Aim of the task: Retype all of the data shown below, keeping every character the same.

Dataset content:
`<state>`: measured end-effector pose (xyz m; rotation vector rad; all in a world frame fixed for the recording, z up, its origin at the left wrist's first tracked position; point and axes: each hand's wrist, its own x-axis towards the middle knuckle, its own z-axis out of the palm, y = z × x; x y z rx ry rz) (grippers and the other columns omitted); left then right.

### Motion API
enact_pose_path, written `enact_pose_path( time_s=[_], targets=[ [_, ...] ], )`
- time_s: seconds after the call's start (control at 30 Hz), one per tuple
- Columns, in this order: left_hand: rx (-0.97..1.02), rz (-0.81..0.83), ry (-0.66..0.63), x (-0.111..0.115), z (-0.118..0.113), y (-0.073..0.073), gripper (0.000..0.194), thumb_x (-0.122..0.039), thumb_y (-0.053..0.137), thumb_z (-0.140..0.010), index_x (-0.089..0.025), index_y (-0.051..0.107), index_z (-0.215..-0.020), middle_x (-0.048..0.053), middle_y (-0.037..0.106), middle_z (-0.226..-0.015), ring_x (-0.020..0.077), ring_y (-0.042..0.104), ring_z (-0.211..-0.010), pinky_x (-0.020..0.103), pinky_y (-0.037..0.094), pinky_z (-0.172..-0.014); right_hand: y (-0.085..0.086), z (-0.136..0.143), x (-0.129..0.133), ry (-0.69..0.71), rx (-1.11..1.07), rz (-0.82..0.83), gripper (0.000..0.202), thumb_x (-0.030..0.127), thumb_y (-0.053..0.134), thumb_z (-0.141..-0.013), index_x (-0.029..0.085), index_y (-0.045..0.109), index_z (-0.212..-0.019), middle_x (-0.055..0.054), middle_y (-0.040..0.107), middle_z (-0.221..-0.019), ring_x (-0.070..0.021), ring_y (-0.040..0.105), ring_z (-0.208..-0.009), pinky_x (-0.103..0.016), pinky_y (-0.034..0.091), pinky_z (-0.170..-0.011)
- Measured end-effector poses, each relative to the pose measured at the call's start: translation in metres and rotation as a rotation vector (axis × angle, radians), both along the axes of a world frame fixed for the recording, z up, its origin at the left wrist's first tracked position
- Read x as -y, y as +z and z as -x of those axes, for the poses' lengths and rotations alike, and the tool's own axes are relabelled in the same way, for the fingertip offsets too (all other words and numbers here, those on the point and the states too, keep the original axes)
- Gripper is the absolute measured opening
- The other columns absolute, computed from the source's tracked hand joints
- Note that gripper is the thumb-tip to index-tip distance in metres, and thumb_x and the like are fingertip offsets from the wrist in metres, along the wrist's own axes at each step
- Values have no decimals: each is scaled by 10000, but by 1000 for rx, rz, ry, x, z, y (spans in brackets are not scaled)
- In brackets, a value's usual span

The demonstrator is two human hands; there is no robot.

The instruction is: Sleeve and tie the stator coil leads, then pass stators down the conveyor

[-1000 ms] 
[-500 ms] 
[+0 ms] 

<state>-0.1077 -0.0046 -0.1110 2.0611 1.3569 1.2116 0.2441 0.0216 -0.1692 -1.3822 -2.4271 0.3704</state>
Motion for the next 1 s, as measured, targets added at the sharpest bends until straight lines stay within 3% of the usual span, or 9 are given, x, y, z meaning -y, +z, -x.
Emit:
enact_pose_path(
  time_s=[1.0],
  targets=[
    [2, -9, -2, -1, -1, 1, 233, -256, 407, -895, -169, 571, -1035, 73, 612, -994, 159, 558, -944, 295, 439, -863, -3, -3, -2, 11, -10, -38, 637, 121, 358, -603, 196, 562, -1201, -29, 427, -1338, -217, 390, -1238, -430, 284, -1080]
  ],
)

Answer section:
`<state>`: measured end-effector pose (xyz m; rotation vector rad; all in a world frame fixed for the recording, z up, its origin at the left wrist's first tracked position; point and axes: each hand's wrist, its own x-axis towards the middle knuckle, its own z-axis out of the palm, y = z × x; x y z rx ry rz) (grippers and the other columns omitted); left then right.

### Motion API
enact_pose_path, written `enact_pose_path( time_s=[_], targets=[ [_, ...] ], )`
- time_s: seconds after the call's start (control at 30 Hz), one per tuple
- Columns, in this order: left_hand: rx (-0.97..1.02), rz (-0.81..0.83), ry (-0.66..0.63), x (-0.111..0.115), z (-0.118..0.113), y (-0.073..0.073), gripper (0.000..0.194), thumb_x (-0.122..0.039), thumb_y (-0.053..0.137), thumb_z (-0.140..0.010), index_x (-0.089..0.025), index_y (-0.051..0.107), index_z (-0.215..-0.020), middle_x (-0.048..0.053), middle_y (-0.037..0.106), middle_z (-0.226..-0.015), ring_x (-0.020..0.077), ring_y (-0.042..0.104), ring_z (-0.211..-0.010), pinky_x (-0.020..0.103), pinky_y (-0.037..0.094), pinky_z (-0.172..-0.014); right_hand: y (-0.085..0.086), z (-0.136..0.143), x (-0.129..0.133), ry (-0.69..0.71), rx (-1.11..1.07), rz (-0.82..0.83), gripper (0.000..0.202), thumb_x (-0.030..0.127), thumb_y (-0.053..0.134), thumb_z (-0.141..-0.013), index_x (-0.029..0.085), index_y (-0.045..0.109), index_z (-0.212..-0.019), middle_x (-0.055..0.054), middle_y (-0.040..0.107), middle_z (-0.221..-0.019), ring_x (-0.070..0.021), ring_y (-0.040..0.105), ring_z (-0.208..-0.009), pinky_x (-0.103..0.016), pinky_y (-0.034..0.091), pinky_z (-0.170..-0.011)
- Measured end-effector poses, each relative to the pose measured at the call's start: translation in metres and rotation as a rotation vector (axis × angle, radians), both along the axes of a world frame fixed for the recording, z up, its origin at the left wrist's first tracked position
- Read x as -y, y as +z and z as -x of those axes, for the poses' lengths and rotations alike, and the tool's own axes are relabelled in the same way, for the fingertip offsets too (all other words and numbers here, those on the point and the states too, keep the original axes)
- Gripper is the absolute measured opening
- The other columns absolute, computed from the source's tracked hand joints
- Note that gripper is the thumb-tip to index-tip distance in metres, and thumb_x and the like are fingertip offsets from the wrist in metres, along the wrist's own axes at each step
- Values have no decimals: each is scaled by 10000, but by 1000 for rx, rz, ry, x, z, y (spans in brackets are not scaled)
- In brackets, a value's usual span

The demonstrator is two human hands; there is no robot.

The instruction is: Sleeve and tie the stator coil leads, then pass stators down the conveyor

[-1000 ms] 
[-500 ms] 
[+0 ms] 

<state>-0.1077 -0.0046 -0.1110 2.0611 1.3569 1.2116 0.2441 0.0216 -0.1692 -1.3822 -2.4271 0.3704</state>
Motion for the next 1 s, as measured, targets added at the sharpest bends until straight lines stay within 3% of the usual span, or 9 are given, x, y, z meaning -y, +z, -x.
Emit:
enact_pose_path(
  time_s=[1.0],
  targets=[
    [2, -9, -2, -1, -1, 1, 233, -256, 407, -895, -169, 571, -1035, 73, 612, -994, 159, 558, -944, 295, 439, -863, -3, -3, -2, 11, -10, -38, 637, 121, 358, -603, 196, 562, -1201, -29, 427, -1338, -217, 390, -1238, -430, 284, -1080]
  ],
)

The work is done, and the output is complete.